Das Kultusministerium geht davon aus, dass die Lehrerversorgung im Kreis Esslingen „grundsätzlich auskömmlich“ ist, teilt es dem Abgeordneten Birnstock auf seine Anfrage mit. Neben einer festen Vertretungsreserve würde zudem auch Geld bereitstehen, um befristete Vertretungsverträge abzuschließen. Aus dem Schreiben geht aber auch hervor, dass Lehrer nach wie vor fehlen und Stellen weiter unbesetzt sind. Demnach seien beispielsweise 9,6 Stellen an Grund-, Haupt- und Werkrealschulen und 4,9 an Realschulen im Schulamtsbezirk Nürtingen nicht besetzt. Nur an den Sonderpädagogischen Bildungs-und Beratungszentren und an den allgemeinbildenden Gymnasien im Kreis ist der Bedarf derzeit voll gedeckt.

Dass der Kreis Esslingen vom Lehrermangel besonders betroffen ist, zeigt sich auch daran, dass hier das Verfahren der vorgezogenen Ausschreibungen erlaubt ist. Bereits ab November darf nach ersten Bewerbern gesucht werden, was den Mangelregionen einen Vorsprung verschaffen soll.
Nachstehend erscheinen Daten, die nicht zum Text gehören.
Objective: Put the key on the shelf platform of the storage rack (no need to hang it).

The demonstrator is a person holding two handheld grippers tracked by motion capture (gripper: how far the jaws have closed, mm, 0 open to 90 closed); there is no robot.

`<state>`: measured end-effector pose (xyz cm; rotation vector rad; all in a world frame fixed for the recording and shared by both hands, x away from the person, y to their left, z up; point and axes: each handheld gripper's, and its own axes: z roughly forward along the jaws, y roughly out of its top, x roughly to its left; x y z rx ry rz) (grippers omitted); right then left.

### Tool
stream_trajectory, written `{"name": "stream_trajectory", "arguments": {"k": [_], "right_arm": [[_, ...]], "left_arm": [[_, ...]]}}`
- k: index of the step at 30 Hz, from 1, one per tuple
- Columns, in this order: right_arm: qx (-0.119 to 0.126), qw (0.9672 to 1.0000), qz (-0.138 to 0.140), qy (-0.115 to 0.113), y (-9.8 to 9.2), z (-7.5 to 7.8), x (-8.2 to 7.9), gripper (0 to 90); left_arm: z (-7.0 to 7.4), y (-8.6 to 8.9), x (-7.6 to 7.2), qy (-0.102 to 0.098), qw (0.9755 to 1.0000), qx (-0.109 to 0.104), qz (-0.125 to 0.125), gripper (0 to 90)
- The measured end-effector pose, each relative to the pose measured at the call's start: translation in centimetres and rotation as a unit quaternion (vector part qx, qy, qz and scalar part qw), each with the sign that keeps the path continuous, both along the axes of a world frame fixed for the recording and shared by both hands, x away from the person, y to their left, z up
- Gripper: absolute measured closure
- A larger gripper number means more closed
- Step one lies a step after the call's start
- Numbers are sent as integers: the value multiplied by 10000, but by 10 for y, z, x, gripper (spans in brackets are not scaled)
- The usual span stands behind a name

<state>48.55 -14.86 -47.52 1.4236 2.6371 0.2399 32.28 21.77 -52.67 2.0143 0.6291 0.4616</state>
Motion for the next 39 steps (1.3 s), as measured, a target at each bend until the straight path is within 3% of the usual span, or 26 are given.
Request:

Über alle Schularten hinweg können vor allem Stellen für Schulleitungen, die in der Pandemie besonders gefordert waren, nur schwer besetzt werden. Im Kreis Esslingen haben dem Kultusministerium zufolge 15 von insgesamt 217 Schulen nur kommissarische Leitungen.

Dünne Personaldecke

Nachwuchs gewinnen
Um den Lehrerberuf wieder attraktiver zu machen, müssten Lehrkräfte entlastet und besser bezahlt werden, fordert die Gewerkschaft Erziehung und Wissenschaft (GEW) seit Langem. Zudem sei es nötig, die Zahl der Studienplätze zu erhöhen. Außerdem müsste die ständige Vertretungsreserve aufgestockt werden.

Keine Quarantäne
Wer positiv auf Corona getestet ist, muss in Baden-Württemberg seit einiger Zeit nicht mehr in Quarantäne. Das gilt auch für die Schulen. Doch das Kultusministerium empfiehlt trotzdem, dass kranke Lehrkräfte und Schüler daheim bleiben sollen – unabhängig davon, ob jemand mit dem Coronavirus, einem Influenzavirus oder einem anderen Krankheitserreger infiziert ist. Auch wer positiv ist und keine Symptome zeigt, könne sich krank melden.